Negli ultimi anni il movimento sportivo legato al mondo del ciclismo è senza dubbio in crescita. Non può stupire, dunque, il fatto che siano molti i giovani che, appassionati di biciclette, tentano la strada del Ciclismo agonistico. Questo fenomeno, sicuramente positivo, porta però con sé il problema della selezione: le società agonistiche, infatti, iniziano sin da subito a scegliere i propri corridori, mandando via quelli ritenuti di poca prospettiva.
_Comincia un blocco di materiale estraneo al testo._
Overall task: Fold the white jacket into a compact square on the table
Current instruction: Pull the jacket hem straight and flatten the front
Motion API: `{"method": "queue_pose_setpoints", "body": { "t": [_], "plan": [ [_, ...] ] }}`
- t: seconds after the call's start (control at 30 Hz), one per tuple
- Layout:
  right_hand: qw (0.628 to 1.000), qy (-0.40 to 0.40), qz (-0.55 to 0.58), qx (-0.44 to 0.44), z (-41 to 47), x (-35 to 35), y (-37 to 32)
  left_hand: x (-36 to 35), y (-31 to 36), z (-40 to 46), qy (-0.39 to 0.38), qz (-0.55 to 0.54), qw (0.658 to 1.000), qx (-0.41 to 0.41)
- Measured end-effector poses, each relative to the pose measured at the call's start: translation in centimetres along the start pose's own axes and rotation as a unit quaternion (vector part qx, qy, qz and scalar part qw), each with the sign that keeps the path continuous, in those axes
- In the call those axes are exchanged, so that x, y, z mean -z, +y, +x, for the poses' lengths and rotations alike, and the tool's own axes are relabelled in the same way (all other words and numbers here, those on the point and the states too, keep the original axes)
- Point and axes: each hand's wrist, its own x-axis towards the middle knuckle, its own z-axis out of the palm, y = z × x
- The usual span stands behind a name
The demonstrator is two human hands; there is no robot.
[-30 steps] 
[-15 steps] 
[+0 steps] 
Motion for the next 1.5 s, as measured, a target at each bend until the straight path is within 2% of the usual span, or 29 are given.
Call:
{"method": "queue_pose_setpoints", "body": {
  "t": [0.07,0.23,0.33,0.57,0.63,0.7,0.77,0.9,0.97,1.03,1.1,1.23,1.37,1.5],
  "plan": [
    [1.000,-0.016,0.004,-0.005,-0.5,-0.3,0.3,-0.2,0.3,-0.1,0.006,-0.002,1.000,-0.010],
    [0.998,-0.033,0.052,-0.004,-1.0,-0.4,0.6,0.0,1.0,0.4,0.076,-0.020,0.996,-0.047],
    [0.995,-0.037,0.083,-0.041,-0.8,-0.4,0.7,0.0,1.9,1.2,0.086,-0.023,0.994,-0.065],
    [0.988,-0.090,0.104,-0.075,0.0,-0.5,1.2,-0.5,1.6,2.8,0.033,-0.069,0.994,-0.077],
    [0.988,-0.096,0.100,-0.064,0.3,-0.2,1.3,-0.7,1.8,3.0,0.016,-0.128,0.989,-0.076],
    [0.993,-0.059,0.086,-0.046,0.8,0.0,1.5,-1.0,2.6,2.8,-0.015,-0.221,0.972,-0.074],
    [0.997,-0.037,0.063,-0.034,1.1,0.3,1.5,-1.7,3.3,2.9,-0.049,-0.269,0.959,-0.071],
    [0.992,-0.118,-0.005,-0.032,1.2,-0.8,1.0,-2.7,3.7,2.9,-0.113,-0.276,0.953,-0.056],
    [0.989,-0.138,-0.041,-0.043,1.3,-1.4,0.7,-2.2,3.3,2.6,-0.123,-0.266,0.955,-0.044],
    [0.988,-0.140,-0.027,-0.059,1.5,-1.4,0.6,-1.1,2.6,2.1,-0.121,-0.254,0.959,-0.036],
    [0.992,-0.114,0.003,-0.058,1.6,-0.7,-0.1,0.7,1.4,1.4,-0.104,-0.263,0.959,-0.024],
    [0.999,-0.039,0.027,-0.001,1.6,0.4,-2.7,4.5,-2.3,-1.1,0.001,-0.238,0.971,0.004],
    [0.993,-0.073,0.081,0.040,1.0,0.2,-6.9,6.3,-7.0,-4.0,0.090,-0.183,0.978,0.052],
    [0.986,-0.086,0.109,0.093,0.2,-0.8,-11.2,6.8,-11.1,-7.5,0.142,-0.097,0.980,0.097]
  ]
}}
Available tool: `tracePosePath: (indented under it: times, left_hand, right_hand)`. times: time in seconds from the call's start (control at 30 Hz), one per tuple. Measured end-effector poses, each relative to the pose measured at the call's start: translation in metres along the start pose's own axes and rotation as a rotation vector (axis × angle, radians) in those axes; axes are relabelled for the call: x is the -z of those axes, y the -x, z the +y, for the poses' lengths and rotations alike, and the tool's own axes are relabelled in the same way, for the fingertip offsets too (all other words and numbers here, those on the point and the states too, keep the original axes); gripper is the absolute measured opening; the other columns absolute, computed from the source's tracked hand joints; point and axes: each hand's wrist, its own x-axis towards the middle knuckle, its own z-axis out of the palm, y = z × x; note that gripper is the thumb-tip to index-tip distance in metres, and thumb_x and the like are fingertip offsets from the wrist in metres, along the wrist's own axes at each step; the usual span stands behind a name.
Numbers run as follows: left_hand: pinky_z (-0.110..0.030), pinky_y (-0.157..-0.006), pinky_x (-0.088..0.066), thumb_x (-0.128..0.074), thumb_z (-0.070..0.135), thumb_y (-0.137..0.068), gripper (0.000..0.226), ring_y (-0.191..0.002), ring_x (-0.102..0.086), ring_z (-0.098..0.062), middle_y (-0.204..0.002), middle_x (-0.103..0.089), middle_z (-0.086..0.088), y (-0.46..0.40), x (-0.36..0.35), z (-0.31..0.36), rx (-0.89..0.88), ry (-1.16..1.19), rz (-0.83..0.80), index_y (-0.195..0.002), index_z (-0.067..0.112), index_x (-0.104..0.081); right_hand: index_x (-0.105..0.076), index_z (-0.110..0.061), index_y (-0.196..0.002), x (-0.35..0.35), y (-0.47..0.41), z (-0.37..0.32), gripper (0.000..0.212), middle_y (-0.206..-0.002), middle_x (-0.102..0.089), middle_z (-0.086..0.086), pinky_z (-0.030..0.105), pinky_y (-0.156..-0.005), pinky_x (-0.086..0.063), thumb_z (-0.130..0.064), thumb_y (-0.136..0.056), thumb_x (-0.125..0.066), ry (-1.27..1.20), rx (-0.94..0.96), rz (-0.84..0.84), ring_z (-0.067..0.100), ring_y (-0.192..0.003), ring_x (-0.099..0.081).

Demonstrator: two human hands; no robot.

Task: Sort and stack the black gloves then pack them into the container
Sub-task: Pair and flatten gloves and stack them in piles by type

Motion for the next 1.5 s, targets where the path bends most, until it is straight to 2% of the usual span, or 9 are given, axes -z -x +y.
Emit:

Operazione, questa, che viene vista da tanti come inutile oltre che dannosa per l'autostima dei giovani, talvolta neo adolescenti.
Di questa opinione è anche Barbara, una mamma che ha voluto raccontare l'esperienza vissuta dal proprio figlio alla giornalista Martina Riccò.
La storia di Barbara, una mamma che si batte per il sogno del proprio figlio
Il figlio di Barbara, che oggi frequenta la seconda superiore, è un ragazzo che presenta di disturbi specifici di apprendimento per i quali ha ottenuto "la certificazione diagnostica". A causa di questo, come racconta la mamma, l'aspirante ciclista ha una corporatura fisica leggermente differente dai suoi coetanei: "Non è sviluppato fisicamente come gli altri, è più magro ed è timido". Questo, però, non è mai stato un problema in quanto non ha mai pensato "di essere un campione", né tantomeno di diventarlo.
L'amore per la bici è arrivato quando il ragazzo era ancora un bambino: "Aveva 7 anni, è stata una sua amica a farlo salire in sella e da allora non è più sceso". La mamma non ha poi nascosto che durante le gare il giovane abbia sempre faticato, non riuscendo in diverse occasioni ad arrivare a traguardo: "Quando riusciva era una soddisfazione enorme, ma anche se non ci riusciva andava bene lo stesso".
'Lo sport non è solo risultati: non è corretto che siano i ragazzi a pagare scelte politiche della società'
Dei risultati sportivi, comunque, non importava a nessuno: ciò che contava era che il ragazzo riuscisse a fare quello che amava, cioè andare in bici. La situazione è cambiata quando la società per la quale il giovane correva ha deciso di interrompere la collaborazione con il corridore.
La scelta è arrivata perché, a loro dire, il giovane "non è abbastanza bravo per continuare il percorso".
A questa frase, però, Barbara ha scelto di ribellarsi: "Non voglio fare polemica nei confronti delle società, ma quello che è successo a mio figlio non è giusto". La donna, nella sua intervista con la giornalista, ha aggiunto che lo sport non può essere considerato solo dal punto di vista dei risultati. Barbara ha poi ricordato che ciò che è avvenuto al figlio avviene anche a tanti altri ragazzi, definendo "inaccettabile" il fatto che debbano essere i giovani a "pagare le scelte politiche e gestionali delle società".
Le società di ciclismo si difendono: 'Sport selettivo e difficilissimo'
Le società di ciclismo agonistico, però, non ci stanno e per questo hanno deciso di spiegare le dinamiche che stanno dietro la selezione.
Al di là del singolo caso legato al figlio di Barbara, infatti, le società hanno voluto sottolineare il fatto che il ciclismo sia uno sport "selettivo e difficilissimo". Le squadre hanno poi ricordato come dietro le loro attività vi siano investimenti di "risorse" e, per questo motivo, è necessario che vi siano almeno i "minimi risultati".
Le società hanno poi continuato, mettendo in campo anche il discorso legato alla sicurezza: "Nelle gare dei giovani le strade non vengono quasi mai chiuse: (...) se un ragazzino si stacca dal gruppo e resta indietro, significa che poi rimane da solo. Deve raggiungere il traguardo da solo, trovando da solo il percorso e correndo con le auto". Insomma: il fenomeno legato alla selezione dei giovani è destinato probabilmente a proseguire, anche se a discapito dei giovani che, come il figlio di Barbara, vorrebbero solo inseguire le proprie passioni.